# AIM OF THE TASK
Please go through the records below and return every line holding the word "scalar".

━━━━━ SOURCE MATERIAL

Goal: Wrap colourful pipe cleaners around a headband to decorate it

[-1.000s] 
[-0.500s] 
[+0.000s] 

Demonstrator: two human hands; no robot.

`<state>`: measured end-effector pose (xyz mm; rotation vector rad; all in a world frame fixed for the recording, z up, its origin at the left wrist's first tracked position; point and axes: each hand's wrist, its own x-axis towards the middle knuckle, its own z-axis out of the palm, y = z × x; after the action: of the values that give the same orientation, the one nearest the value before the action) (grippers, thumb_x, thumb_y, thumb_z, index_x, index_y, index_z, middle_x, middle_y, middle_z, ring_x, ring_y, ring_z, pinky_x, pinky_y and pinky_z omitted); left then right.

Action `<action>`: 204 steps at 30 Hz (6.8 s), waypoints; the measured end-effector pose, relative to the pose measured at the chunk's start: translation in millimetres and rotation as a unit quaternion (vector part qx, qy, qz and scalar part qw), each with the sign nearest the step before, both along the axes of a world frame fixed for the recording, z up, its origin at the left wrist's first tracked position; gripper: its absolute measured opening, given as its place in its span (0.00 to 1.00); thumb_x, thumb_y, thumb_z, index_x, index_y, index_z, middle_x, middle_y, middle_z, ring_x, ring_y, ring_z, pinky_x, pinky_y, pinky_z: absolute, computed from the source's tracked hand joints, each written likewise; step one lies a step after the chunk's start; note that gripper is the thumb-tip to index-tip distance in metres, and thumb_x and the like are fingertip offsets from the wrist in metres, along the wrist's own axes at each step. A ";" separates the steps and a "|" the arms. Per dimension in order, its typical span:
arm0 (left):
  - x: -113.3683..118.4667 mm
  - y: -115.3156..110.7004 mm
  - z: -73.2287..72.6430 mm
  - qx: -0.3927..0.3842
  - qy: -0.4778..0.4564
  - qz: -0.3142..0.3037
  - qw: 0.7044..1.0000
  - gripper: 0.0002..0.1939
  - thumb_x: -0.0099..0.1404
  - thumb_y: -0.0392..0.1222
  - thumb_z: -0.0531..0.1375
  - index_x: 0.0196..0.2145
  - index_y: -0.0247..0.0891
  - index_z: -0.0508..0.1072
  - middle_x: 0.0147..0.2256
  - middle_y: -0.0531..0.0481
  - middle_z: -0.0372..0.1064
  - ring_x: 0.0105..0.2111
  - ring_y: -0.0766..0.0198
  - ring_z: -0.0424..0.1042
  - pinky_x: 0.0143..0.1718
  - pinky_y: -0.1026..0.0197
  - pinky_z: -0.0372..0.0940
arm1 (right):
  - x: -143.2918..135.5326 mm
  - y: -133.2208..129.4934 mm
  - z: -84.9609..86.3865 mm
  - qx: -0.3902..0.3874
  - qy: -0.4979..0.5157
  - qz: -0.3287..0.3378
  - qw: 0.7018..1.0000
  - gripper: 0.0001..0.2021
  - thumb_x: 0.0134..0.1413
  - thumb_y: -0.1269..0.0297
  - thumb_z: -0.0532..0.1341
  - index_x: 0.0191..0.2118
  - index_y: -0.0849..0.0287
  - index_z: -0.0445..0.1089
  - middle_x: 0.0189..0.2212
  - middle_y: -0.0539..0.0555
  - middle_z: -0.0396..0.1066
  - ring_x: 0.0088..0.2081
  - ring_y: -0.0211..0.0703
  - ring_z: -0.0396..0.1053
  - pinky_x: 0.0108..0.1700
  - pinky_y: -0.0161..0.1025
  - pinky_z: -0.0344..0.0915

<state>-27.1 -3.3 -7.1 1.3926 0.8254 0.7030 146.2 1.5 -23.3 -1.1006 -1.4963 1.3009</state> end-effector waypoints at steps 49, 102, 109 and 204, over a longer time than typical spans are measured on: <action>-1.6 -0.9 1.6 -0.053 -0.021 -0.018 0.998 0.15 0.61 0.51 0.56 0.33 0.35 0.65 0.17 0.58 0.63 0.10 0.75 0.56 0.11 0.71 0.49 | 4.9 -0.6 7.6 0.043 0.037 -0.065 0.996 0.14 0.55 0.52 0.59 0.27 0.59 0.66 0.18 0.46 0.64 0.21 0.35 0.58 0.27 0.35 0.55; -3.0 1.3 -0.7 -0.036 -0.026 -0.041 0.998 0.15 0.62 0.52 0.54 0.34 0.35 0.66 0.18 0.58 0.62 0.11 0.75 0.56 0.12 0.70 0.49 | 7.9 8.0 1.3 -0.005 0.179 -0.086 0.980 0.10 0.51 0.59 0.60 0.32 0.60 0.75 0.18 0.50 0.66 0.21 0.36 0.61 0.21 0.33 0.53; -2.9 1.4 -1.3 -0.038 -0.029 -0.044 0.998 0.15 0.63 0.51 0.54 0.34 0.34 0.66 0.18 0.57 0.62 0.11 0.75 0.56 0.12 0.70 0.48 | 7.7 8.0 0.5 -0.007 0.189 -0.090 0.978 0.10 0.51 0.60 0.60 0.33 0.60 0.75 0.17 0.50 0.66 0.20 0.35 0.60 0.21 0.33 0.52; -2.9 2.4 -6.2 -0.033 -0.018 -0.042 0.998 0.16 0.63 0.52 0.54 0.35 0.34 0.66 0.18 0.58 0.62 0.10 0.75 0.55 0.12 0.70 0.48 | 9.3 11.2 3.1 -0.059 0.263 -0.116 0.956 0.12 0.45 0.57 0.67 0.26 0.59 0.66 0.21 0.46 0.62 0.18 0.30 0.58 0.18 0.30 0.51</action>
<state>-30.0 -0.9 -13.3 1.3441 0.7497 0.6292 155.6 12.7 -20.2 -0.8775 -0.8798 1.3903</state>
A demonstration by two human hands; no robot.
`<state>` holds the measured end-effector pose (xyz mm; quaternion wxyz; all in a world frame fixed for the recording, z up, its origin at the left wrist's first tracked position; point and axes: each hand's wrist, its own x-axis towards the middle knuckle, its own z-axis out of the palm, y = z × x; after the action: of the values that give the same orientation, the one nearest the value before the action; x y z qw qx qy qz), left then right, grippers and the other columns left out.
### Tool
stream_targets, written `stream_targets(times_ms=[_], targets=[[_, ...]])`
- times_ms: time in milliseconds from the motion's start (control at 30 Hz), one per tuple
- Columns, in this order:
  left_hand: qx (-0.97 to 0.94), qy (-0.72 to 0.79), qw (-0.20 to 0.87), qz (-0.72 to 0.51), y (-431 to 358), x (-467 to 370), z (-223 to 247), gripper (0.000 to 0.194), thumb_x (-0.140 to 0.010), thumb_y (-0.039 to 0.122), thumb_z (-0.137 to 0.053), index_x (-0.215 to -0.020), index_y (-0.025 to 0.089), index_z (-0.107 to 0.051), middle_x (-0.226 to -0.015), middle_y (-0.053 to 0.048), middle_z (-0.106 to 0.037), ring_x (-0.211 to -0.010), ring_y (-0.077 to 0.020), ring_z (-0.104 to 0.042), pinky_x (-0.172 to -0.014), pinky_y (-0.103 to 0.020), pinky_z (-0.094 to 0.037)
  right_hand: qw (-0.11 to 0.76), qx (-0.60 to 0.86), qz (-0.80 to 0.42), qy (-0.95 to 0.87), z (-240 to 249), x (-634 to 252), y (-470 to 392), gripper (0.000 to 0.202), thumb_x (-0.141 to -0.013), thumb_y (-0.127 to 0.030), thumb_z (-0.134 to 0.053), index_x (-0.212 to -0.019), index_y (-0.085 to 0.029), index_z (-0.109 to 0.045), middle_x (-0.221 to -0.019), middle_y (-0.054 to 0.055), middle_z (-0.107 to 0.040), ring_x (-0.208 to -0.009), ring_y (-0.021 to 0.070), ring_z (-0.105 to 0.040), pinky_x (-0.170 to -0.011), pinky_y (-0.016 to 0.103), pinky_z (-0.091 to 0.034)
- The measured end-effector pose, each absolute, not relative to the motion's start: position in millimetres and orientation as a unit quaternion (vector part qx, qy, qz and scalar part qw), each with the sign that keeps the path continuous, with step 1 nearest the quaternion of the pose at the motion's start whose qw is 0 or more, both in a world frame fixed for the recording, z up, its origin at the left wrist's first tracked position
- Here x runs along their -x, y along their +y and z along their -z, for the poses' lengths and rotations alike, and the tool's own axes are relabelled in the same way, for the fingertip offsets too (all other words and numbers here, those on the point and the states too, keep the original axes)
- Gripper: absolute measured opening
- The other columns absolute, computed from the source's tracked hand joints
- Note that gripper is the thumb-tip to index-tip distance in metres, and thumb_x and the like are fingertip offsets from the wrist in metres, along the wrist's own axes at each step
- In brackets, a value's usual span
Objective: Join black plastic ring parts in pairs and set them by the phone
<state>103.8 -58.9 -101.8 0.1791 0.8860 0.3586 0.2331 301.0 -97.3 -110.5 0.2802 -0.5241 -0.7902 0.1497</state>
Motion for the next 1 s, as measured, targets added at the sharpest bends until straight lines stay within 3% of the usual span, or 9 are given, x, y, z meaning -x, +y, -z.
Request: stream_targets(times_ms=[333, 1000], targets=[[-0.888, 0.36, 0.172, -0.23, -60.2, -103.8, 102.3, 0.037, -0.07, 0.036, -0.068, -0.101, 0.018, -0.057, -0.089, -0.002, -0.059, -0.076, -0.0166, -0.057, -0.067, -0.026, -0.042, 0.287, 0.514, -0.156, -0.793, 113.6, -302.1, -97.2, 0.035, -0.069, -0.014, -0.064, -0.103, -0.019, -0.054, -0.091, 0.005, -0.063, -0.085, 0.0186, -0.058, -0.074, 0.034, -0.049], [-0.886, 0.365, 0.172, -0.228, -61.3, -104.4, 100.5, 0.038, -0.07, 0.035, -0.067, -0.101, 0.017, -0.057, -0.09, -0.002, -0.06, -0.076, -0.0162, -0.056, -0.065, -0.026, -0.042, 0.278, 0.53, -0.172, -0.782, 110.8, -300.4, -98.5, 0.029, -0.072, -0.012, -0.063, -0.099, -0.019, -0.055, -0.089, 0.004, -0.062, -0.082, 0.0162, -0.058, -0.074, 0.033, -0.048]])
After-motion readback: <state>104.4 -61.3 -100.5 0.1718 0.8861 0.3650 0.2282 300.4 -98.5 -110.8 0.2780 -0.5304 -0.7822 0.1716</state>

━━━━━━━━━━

# TASK ANSWER
Action `<action>`: 204 steps at 30 Hz (6.8 s), waypoints; the measured end-effector pose, relative to the pose measured at the chunk's start: translation in millimetres and rotation as a unit quaternion (vector part qx, qy, qz and scalar part qw), each with the sign nearest the step before, both along the axes of a world frame fixed for the recording, z up, its origin at the left wrist's first tracked position; gripper: its absolute measured opening, given as its place in its span (0.00 to 1.00); thumb_x, thumb_y, thumb_z, index_x, index_y, index_z, middle_x, middle_y, middle_z, ring_x, ring_y, ring_z, pinky_x, pinky_y, pinky_z: absolute, computed from the source's tracked hand joints, each written likewise; step one lies a step after the chunk's start; note that gripper is the thumb-tip to index-tip distance in metres, and thumb_x and the like are fingertip offsets from the wrist in metres, along the wrist's own axes at each step. A ";" separates the steps and a "|" the arms. Per dimension in order, its typical span:
- The measured end-effector pose, each absolute, not relative to the motion's start: position in millimetres and orientation as a unit quaternion (vector part qx, qy, qz and scalar part qw), each with the sign that keeps the path continuous, with step 1 nearest the quaternion of the pose at the motion's start whose qw is 0 or more, both in a world frame fixed for the recording, z up, its origin at the left wrist's first tracked position

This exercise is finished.